Et les résultats parlent d’eux-mêmes. Khabib a transformé en champions UFC plusieurs de ses protégés : Islam Makhachev à lightweight, Belal Muhammad à welterweight. Ses cousins et équipiers ont également conquis des titres chez Bellator et dans d’autres organisations. Chiffres à l’appui, son passage au coaching a été un succès retentissant.
Khabib, la référence en matière de sacrifice
Khabib lui-même a reconnu la difficulté du coaching. Dans une interview accordée avant l’UFC 311 en janvier 2026, il a confié que coacher était plus difficile que combattre. « Je ne peux que conseiller, pas agir, » a-t-il expliqué. C’est la frustration du coach – accepter qu’on n’est plus maître de son destin une fois l’athlète dans l’octogone.
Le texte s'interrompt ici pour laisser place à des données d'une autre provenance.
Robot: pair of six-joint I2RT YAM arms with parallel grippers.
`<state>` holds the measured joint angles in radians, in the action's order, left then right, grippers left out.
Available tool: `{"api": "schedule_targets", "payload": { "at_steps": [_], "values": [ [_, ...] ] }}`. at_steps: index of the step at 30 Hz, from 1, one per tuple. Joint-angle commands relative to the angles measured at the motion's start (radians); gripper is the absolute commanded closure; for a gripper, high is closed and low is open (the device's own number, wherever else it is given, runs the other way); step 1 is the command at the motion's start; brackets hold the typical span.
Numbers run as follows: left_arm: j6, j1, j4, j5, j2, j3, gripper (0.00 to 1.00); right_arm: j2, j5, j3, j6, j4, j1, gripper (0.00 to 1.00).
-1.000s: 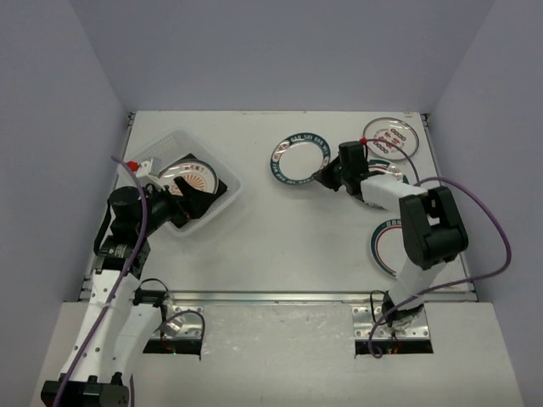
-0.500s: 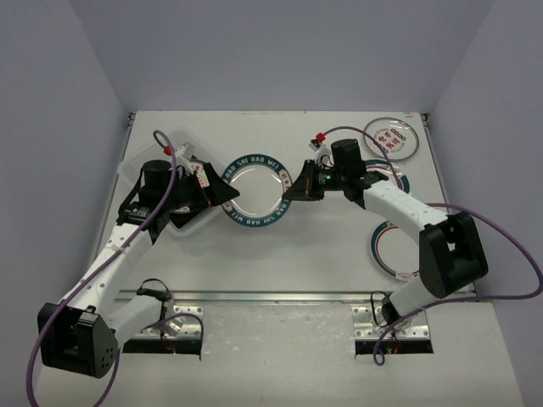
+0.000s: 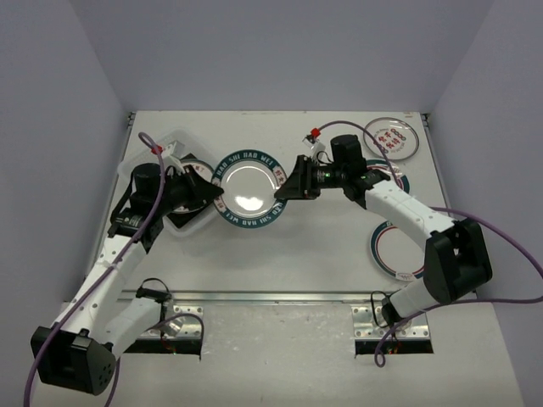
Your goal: Place the plates into the plastic bin on the countertop
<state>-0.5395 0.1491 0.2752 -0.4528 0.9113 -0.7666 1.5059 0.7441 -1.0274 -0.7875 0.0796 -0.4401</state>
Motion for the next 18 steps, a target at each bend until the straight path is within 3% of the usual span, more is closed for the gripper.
{"api": "schedule_targets", "payload": {
  "at_steps": [1,3,5,9,12,18],
  "values": [
    [-0.04,-0.004,-0.04,0.165,-0.056,-0.028,1.0,-0.032,0.103,-0.007,-0.021,-0.138,-0.016,0.33],
    [-0.073,-0.033,-0.006,0.235,-0.066,-0.041,1.0,-0.03,0.094,0.011,-0.02,-0.145,-0.005,0.23],
    [-0.102,-0.136,0.019,0.251,-0.059,-0.058,1.0,-0.02,0.066,0.025,-0.024,-0.115,0.039,0.02],
    [-0.125,-0.401,0.073,0.252,-0.002,-0.083,1.0,-0.071,-0.035,0.119,-0.022,-0.058,0.14,0.01],
    [-0.116,-0.515,0.068,0.271,0.062,-0.085,1.0,-0.159,-0.069,0.223,0.005,-0.055,0.181,0.01],
    [-0.112,-0.534,-0.035,0.25,0.258,-0.05,1.0,-0.379,-0.137,0.306,0.079,0.03,0.181,0.01]
  ]
}}
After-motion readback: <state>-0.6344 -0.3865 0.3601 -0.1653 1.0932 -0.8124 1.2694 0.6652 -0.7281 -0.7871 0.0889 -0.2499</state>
Mais Khabib a accepté cette réalité. Il l’a embrassée, même. Contrairement à Jones, qui semble toujours préoccupé par sa propre image et son propre statut, Khabib a fait preuve d’une abnégation exemplaire. Ses athlètes savent qu’ils arrivent en premier dans ses priorités. C’est cette confiance absolue qui forge les champions.
La rivalité Cormier-Jones, toujours vivace
Il ne faut pas oublier le contexte : Cormier et Jones se connaissent mieux que quiconque. Ils se sont affrontés à deux reprises en UFC (2017 et 2018), entourés de polémiques – notamment les ennuis de dopage qui ont entaché la carrière de Jones. Leur rivalité n’a jamais vraiment disparu, elle a juste changé de forme.
Lors de ALF Reality 3, les tensions ont refait surface. Jones a même traité Cormier de « mauvais coach ». Une provocation typique de la part du champion, toujours friand d’escalades verbales. Mais cette fois, c’est Cormier qui a le dernier mot, en pointant du doigt ce que Jones ne sera jamais capable de devenir : un grand coach.
Une question de caractère
Au final, la critique de Cormier dépasse la simple comparaison entre deux coachs. C’est une leçon de caractère. Dans le sport de haut niveau, les champions ne naissent pas uniquement du talent physique ou des techniques brillantes. Ils naissent aussi de la confiance absolue en celui qui les guide. Et cette confiance, on ne peut la construire que si le coach place l’athlète au-dessus de tout – y compris de son propre ego.
Khabib l’a compris. Jones, apparemment, ne l’a pas encore intégré. Et c’est dommage pour Gable Steveson, qui mériterait peut-être un coach capable d’oublier ses propres ambitions pour les siennes.
Vers le futur : UFC 311 et après
On aura l’occasion de voir les effets de ces philosophies de coaching lors des grands rendez-vous de 2026. L’UFC 311 en janvier a déjà mis en scène plusieurs athlètes du clan Khabib, donnant un aperçu du travail accompli par le légendaire Daghestan. De son côté, Gable Steveson poursuit son ascension, mais la question reste : jusqu’où ira-t-il vraiment avec Jones à ses côtés ?
Une chose est certaine : la controverse Cormier-Jones n’est pas prête de s’éteindre. Et tant que Jones ne montrera pas une capacité à se rendre indispensable pour ses athlètes plutôt que pour lui-même, les critiques continueront de pleuvoir.